La Chine travaille sur un modèle de production d’hydrogène qui repose sur l’électricité de son nombre croissant de réacteurs nucléaires, bien que son approvisionnement actuel soit produit à partir de charbon, qui libère beaucoup de CO2 dans l’atmosphère.

Son hydrogène est acheté par des constructeurs de piles à combustible et de stations-service du monde entier, de la société canadienne Ballard aux sociétés françaises Symbio et Air Liquide.

Farruggio de Rystad Energy a déclaré que le désir de la Chine de décarboner son économie et sa capacité à réduire les coûts signifie qu’elle pourrait en venir à dominer la fabrication d’électrolyseurs – des dispositifs qui utilisent l’électricité pour diviser l’eau en hydrogène et en oxygène.

Mais l’Europe ne jette pas encore l’éponge.

Charlotte de Lorgeril, du cabinet de conseil en gestion Sia Partners, a décrit l’Allemagne comme étant en avance dans l’utilisation de l’hydrogène dans les transports, la France en production, tandis que les Pays-Bas disposent déjà d’une infrastructure gazière solide grâce à ses champs de gaz naturel.

L’Union européenne vise à faire passer la part de l’hydrogène dans son approvisionnement énergétique de 2% actuellement à 12-14% d’ici 2050 et encourage la coopération.

Mazzucchi a déclaré qu’il craignait que l’Union européenne ne paie pour son manque de stratégie énergétique mondiale qui risque de transformer l’hydrogène en rien de plus qu’un “projet animal de compagnie” momentané.

Les acteurs de l’industrie de l’énergie tentent quant à eux de s’implanter en acquérant des startups ou en développant des consortiums.

Le géant français du pétrole Total et le fournisseur d’électricité Engie se sont associés pour développer le plus grand site de production d’hydrogène vert du pays.

«Leur stratégie est de concurrencer les acteurs historiques de l’hydrogène qui tentent de devenir des fournisseurs d’énergie», a déclaré Mikaa Mered, maître de conférences à l’école de commerce HEC à Paris.

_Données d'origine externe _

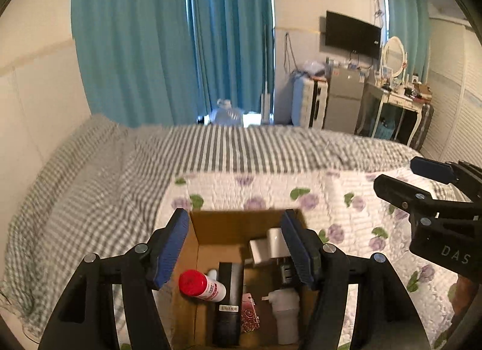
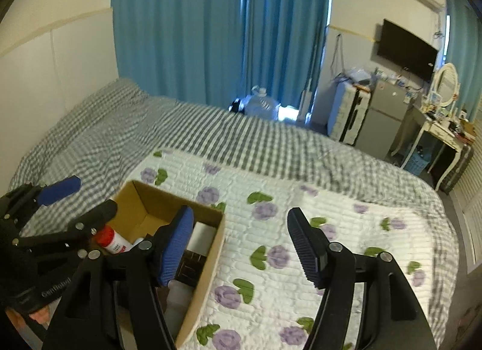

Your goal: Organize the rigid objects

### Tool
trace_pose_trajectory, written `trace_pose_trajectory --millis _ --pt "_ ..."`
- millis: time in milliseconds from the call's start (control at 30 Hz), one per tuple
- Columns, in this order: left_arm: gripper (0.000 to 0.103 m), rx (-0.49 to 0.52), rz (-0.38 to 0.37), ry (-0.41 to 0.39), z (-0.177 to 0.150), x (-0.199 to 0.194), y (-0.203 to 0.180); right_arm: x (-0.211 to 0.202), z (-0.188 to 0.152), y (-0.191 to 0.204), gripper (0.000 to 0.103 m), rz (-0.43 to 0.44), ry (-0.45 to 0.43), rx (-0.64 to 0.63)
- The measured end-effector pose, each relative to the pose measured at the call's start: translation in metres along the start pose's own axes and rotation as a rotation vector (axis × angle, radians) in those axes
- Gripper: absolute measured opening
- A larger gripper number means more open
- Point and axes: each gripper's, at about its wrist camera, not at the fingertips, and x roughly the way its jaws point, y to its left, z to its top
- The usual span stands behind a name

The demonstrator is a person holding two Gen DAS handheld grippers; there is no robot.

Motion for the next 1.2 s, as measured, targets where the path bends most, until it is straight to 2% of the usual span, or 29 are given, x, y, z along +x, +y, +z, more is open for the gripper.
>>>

– De nouvelles voies énergétiques –

Alors que l’euphorie s’installe, l’hydrogène pourrait bouleverser la carte énergétique mondiale avec de nouvelles alliances et interdépendances déjà en train de prendre forme.

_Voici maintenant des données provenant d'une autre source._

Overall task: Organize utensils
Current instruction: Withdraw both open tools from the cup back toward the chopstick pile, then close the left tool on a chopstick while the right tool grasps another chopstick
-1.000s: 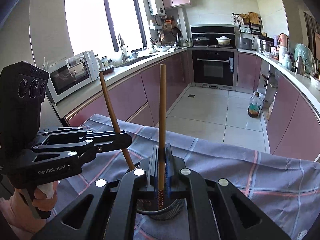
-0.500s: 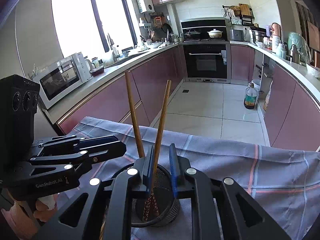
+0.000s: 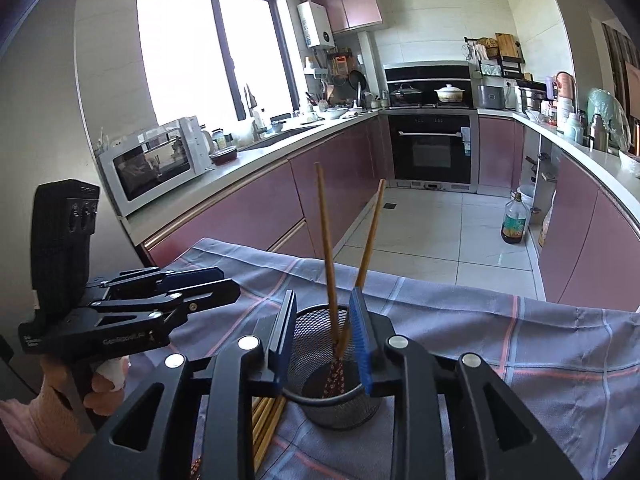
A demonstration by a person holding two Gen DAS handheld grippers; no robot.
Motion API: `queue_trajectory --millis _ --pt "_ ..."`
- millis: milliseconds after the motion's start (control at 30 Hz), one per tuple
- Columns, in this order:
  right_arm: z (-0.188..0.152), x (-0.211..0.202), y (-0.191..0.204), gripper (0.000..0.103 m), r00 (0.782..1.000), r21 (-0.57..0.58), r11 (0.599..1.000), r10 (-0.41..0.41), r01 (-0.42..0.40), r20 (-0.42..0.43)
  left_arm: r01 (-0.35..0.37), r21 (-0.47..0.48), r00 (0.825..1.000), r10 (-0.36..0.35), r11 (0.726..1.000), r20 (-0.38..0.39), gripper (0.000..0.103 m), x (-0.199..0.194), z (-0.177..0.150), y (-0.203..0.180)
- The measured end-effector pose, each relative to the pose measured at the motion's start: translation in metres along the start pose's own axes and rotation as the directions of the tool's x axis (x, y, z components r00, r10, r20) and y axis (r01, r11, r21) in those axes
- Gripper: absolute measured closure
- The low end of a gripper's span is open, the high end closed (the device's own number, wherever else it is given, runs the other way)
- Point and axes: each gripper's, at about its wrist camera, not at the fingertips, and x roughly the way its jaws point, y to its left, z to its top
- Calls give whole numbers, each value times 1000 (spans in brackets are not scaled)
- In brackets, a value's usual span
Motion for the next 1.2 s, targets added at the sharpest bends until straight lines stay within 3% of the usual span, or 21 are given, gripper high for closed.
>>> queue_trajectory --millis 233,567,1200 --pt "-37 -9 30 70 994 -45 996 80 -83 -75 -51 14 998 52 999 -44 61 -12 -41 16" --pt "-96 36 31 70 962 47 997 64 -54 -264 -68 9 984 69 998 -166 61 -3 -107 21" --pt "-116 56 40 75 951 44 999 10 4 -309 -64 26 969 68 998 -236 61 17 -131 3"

L’Allemagne s’approche du Maroc pour utiliser l’énergie solaire pour fabriquer de l’hydrogène. Les projets Green Spider et Green Flamingo développent des autoroutes maritimes pour les pipelines d’hydrogène et de gaz afin de relier l’Espagne et le Portugal à l’Europe du Nord.

«C’est la création de ces nouvelles chaînes logistiques qui permettront les importations en provenance des déserts chiliens ou sahariens où il y a beaucoup d’énergie solaire», a déclaré Lorgeril de Sia Partners.

Mikaa Mered a déclaré que la “question de la décennie” est de savoir si le développement de l’hydrogène entraînera une décentralisation ou un nouvel ensemble de dépendances comme avec les pays exportateurs et consommateurs de pétrole.